Regardless of business intention, most mergers fail. And they do so for one reason: cultural differences and the subsequent failure to integrate.
Mergers Gone Bad: A Failure To Integrate
A stream of studies has shown that corporate mergers have even higher failure rates than the liaisons of Hollywood stars. One report by KPMG concluded that over half of them had destroyed shareholder value, and a further third had made no difference.
So why do mergers go so terribly wrong so often after such great promise? In many mergers, especially mergers of equals in which neither party wishes to be perceived as being acquired, a "we-they" mentality can quickly set in.
Rivalries develop. Integration becomes nothing more than political trades as employees cling to the old ways of doing things and the spiral down begins until one culture dominates or the whole thing falls apart.

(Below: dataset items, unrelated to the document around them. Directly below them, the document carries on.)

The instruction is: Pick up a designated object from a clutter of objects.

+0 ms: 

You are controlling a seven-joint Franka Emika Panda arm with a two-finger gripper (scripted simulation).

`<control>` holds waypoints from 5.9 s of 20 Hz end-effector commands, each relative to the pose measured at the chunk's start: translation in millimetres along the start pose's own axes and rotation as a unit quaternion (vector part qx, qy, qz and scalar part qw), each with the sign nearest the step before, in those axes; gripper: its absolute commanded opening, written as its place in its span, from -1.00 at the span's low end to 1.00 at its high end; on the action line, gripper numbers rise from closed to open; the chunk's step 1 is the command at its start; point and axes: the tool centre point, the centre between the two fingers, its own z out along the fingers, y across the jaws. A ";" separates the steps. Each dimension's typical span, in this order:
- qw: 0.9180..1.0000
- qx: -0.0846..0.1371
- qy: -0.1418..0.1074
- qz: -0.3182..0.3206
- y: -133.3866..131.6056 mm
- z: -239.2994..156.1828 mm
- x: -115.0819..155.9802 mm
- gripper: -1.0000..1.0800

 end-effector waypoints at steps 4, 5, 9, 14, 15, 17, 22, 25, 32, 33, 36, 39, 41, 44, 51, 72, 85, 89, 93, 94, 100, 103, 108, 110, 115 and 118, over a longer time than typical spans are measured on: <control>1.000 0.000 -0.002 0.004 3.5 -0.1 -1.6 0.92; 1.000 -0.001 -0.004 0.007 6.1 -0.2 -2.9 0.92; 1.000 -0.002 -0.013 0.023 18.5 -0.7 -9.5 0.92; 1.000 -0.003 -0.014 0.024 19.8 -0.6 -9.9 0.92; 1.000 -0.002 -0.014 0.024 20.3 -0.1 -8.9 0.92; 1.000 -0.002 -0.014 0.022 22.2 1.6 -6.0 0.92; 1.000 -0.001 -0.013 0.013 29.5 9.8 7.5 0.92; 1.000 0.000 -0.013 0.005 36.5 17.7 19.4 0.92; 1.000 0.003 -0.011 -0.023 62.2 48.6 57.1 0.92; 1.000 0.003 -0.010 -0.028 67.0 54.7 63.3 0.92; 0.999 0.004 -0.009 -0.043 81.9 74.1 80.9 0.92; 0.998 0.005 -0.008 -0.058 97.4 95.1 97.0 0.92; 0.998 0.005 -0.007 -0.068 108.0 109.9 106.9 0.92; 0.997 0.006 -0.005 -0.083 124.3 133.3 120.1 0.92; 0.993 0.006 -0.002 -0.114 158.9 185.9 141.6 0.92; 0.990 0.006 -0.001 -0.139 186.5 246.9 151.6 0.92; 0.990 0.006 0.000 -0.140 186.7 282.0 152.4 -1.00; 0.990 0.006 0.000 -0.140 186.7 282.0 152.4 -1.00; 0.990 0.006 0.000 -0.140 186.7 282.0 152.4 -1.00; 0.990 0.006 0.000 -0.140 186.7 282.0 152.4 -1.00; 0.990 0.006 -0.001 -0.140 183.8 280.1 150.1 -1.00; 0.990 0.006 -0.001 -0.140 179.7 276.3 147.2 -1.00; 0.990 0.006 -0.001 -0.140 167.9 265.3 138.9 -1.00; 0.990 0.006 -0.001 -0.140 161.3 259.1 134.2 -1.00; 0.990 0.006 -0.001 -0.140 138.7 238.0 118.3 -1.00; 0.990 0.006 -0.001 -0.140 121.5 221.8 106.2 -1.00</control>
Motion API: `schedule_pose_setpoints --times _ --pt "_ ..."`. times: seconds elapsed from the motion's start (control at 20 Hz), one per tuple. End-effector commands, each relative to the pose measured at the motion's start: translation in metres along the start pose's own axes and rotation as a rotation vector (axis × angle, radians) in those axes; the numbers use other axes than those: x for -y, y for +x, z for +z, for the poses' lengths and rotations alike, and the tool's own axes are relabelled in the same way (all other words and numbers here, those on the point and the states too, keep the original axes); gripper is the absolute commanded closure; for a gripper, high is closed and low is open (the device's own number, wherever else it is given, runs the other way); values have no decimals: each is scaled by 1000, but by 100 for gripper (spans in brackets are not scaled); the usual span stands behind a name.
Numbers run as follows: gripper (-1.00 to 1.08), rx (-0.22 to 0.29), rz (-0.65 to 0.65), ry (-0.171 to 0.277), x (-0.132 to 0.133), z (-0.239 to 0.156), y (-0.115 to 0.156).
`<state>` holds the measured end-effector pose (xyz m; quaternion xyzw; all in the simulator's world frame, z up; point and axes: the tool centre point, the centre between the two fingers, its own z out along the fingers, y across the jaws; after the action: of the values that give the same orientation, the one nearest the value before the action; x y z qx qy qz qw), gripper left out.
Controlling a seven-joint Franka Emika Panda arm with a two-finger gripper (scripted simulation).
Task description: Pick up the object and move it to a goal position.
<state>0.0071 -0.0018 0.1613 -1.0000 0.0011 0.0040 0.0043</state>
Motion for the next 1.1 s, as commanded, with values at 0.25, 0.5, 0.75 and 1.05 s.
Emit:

Successful Mergers: Shared Visions
For any merger to succeed, the past has to be quickly replaced with a compelling new future, often a rebranding with a shared vision around which people can let go of the past and move forward together with confidence. Without a clear and compellingly communicated brand, even the best merger strategy can rarely inspire the kind of cultural fusion and action needed to produce major change.
In merger situations a brand works on several levels:
- Market level: a new brand identity simply proclaims the new company’s presence
- Corporate level: the brand serves as a tool to structure and simplify what can be a complex business as an understandable whole
- Investor level: the corporate brand becomes a lens through which the strategic value of the merger is made tangible
- Human level: the brand comes into its own by actively engaging employees to accept and support the entire merger process and understand what their own role will be going forward.
Brand Strategy: Capturing Hearts & Minds
A clearly communicated brand strategy helps buy-in of the strategy, builds momentum, generates confidence, sustains loyalty and, ultimately, creates value. A brand, however, must be made tangible if change is to be meaningful and enduring.
Without credible communication, and a lot of it, employees' hearts and minds are never captured. This is the point at which the corporate brand assumes a critical role in successful merger integration efforts.